In other words, my experience merely demonstrates one small symptom of a systemic problem with our economy.

I suspect that, like a single drop of rain, it also represents the first shower of a very, very long monsoon season.

DaddyBear said...

One more thought- If a company wanted to open a tire factory, or a plant for any other consumer product here in the United States, EPA, OSHA, and a bunch of other agencies would make it take extra years and millions of extra dollars to open. That's before the local unions get involved for their pound of flesh. Assuming, of course, that said entrepreneur could get past the NIMBY factor in the place they wanted to build their plant.

Crucis said...

I commented on Carteach0's page before I arrived here. My thoughts were in line with your #5. I remembered the short "tire war" with China. Surprisingly(!), a short Google search on "Tire Shortage" did not include the tariff war with China over tires.

CenTexTim said...

Crucis +1

#5 is the primary driver of #'s 4, 3, and 2A, and a contributing factor to #1.

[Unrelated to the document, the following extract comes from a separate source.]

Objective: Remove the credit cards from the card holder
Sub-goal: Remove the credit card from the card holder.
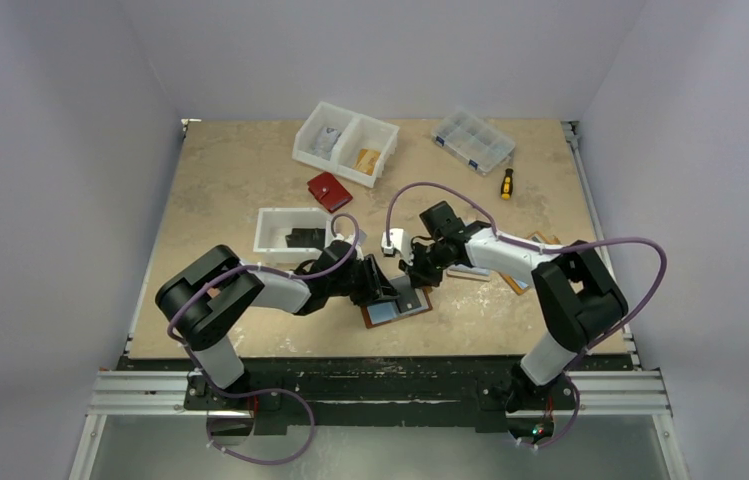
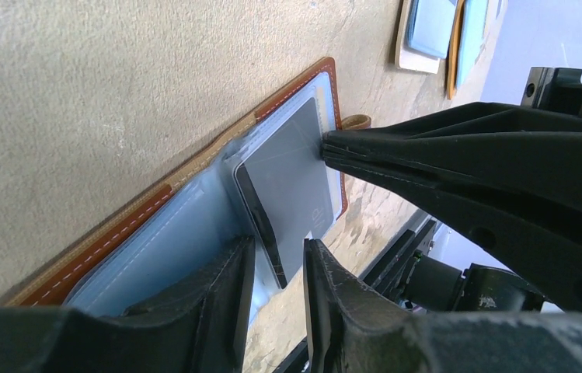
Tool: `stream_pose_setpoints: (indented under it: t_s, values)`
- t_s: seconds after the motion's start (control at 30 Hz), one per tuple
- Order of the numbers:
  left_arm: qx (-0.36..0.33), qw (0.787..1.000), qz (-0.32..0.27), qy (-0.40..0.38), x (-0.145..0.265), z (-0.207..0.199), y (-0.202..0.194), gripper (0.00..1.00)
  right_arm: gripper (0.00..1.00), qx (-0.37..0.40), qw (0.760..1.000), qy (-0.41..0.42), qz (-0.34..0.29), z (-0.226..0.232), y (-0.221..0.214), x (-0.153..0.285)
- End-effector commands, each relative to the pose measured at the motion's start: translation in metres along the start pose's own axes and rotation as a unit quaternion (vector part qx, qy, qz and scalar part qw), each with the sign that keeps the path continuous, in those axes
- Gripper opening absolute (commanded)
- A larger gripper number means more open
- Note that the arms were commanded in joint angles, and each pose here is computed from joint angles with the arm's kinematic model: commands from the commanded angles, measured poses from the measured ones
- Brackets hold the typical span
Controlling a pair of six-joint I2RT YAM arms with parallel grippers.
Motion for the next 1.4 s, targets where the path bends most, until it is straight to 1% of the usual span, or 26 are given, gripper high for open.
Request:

#2B (increased worldwide demand) would not be a factor if not for #5. Witness how quickly manufacturers ramped up production when needed.

#5 also reinforces the problems pointed out by DaddyBear - too much government interference with the private sector.

Diamond Mair said...

Also, FWIW, {since it wasn't mentioned specifically} - companies have to pay taxes on inventory that has NOT been sold {ie, the companies that supply Carteach0's tire guy} ................... the FodGuy's company no longer maintains raw materials/inventory for "whenever" the customers decide to order & this is NOT a 'small' business - they compete with Alcoa, AAR & others - but the tax burden became so high that the decision was made to order raw materials in as needed. I can only imagine the tax burden on small businesses that don't "move" a lot of product monthly ...................

Semper Fi'
DM

AJ said...

point 2b is GREAT news for the possibility of rebuilding manufacturing in countries like USA & AU which have been undercut by cheap CN & IN labour.

Gregory said...

Here is another one that jumped out at me and I thought of this post..... Our economy is not natural anymore, This is what you get when govt names the winners and the losers........

Read:

ADHD Drugs on Critical List as Medication Shortages Soar

......The FDA is battling widespread and increasing drug shortages, but the lack of drugs used to treat ADHD may have unique etiologies............

http://psychnews.psychiatryonline.org/newsArticle.aspx?articleid=481189

trailbee said...

We bought a Ford 150 truck in 2006. We live in the sticks and have flats. Buying tires for that truck was a major undertaking. Ford had equipped their trucks that year with Hancook tires, which had to be special ordered because they were not a regular stock item. We bought a Toyota Tacoma last year, with regular brand-name tires. It hurt not to buy another Ford, but you gotta do what you gotta do. :)

Angus McThag said...

You do know that you can change brands of tire from the OEM to something else right?

Many times you even get a better tire!

Ford's decision to put Hancook rubber weighs considerations that driver may not care about, like ordering enough tires to cover the entire F-150 production. You only have the one to worry about.